What to produce
Your answer should consist of each line from the data below that contains "fingertips".

Data shown

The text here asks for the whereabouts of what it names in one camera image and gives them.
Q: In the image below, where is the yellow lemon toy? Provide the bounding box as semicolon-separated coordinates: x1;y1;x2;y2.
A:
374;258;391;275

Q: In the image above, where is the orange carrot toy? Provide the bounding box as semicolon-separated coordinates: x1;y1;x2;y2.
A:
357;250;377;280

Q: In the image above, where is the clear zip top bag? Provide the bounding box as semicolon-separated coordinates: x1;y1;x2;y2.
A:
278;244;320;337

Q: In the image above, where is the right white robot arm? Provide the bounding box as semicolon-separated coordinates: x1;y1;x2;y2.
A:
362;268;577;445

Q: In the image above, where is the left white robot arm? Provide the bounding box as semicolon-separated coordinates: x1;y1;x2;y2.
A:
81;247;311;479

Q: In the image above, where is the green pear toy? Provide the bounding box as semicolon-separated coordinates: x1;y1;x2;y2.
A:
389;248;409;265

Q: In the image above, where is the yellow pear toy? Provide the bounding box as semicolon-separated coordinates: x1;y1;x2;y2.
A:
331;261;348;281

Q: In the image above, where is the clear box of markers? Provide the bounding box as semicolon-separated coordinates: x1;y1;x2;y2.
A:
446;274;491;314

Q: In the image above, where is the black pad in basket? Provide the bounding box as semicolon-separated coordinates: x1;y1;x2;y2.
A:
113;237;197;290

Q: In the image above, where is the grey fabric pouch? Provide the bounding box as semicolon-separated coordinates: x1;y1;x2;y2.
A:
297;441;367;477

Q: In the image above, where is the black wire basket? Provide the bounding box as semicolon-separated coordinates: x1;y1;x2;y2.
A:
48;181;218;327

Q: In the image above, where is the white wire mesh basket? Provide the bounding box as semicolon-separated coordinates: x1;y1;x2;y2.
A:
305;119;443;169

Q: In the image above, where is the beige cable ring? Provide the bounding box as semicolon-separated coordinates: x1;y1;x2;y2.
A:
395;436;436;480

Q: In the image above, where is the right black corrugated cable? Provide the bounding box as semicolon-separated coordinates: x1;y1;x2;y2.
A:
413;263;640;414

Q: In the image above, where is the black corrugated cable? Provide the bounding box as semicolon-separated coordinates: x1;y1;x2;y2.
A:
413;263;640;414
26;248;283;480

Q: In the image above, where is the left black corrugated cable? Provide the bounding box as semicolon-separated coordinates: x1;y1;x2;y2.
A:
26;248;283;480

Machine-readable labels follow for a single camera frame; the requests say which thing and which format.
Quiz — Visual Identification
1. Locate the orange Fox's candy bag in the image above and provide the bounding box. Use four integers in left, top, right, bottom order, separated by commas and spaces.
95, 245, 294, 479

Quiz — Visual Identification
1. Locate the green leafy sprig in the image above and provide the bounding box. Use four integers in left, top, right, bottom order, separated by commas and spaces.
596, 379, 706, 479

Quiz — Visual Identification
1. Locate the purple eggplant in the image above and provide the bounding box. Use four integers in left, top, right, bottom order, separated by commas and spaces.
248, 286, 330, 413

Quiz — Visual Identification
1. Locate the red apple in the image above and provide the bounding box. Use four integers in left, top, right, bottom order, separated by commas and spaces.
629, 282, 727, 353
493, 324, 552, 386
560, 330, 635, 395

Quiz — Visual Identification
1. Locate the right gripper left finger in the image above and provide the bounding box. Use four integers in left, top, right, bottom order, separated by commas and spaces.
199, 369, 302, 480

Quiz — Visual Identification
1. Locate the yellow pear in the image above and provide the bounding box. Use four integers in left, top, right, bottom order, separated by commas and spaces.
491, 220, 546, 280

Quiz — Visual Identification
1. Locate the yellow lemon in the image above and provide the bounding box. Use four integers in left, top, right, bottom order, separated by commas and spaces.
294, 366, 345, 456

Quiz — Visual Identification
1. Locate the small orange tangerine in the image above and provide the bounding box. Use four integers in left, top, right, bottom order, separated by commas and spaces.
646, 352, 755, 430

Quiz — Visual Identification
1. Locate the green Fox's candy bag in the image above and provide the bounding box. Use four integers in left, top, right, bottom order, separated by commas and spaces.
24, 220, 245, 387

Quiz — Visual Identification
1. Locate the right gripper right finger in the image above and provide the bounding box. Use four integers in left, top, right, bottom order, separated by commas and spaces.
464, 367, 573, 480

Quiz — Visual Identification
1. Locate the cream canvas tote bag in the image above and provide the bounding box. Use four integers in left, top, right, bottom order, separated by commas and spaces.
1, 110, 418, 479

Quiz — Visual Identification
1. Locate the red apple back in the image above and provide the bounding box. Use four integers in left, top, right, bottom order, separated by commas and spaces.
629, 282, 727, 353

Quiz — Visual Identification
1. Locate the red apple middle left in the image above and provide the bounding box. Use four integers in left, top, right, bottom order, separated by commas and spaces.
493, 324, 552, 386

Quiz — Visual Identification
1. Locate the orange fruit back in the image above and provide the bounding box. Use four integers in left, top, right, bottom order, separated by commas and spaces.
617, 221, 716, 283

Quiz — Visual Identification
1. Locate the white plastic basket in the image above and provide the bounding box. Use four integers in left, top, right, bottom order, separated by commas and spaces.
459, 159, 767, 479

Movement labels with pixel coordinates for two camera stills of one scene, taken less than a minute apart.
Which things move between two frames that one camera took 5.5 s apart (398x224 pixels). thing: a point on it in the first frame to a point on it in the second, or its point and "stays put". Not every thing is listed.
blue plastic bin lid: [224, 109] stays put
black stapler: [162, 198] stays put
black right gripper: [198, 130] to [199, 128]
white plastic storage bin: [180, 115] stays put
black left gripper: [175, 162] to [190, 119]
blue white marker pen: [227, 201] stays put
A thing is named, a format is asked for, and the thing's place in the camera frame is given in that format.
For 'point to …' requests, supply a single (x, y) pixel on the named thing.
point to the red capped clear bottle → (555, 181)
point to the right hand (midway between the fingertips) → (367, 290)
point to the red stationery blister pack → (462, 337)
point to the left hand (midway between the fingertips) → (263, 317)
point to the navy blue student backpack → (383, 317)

Answer section
point to the right hand (midway between the fingertips) → (367, 290)
point to the left hand (midway between the fingertips) → (263, 317)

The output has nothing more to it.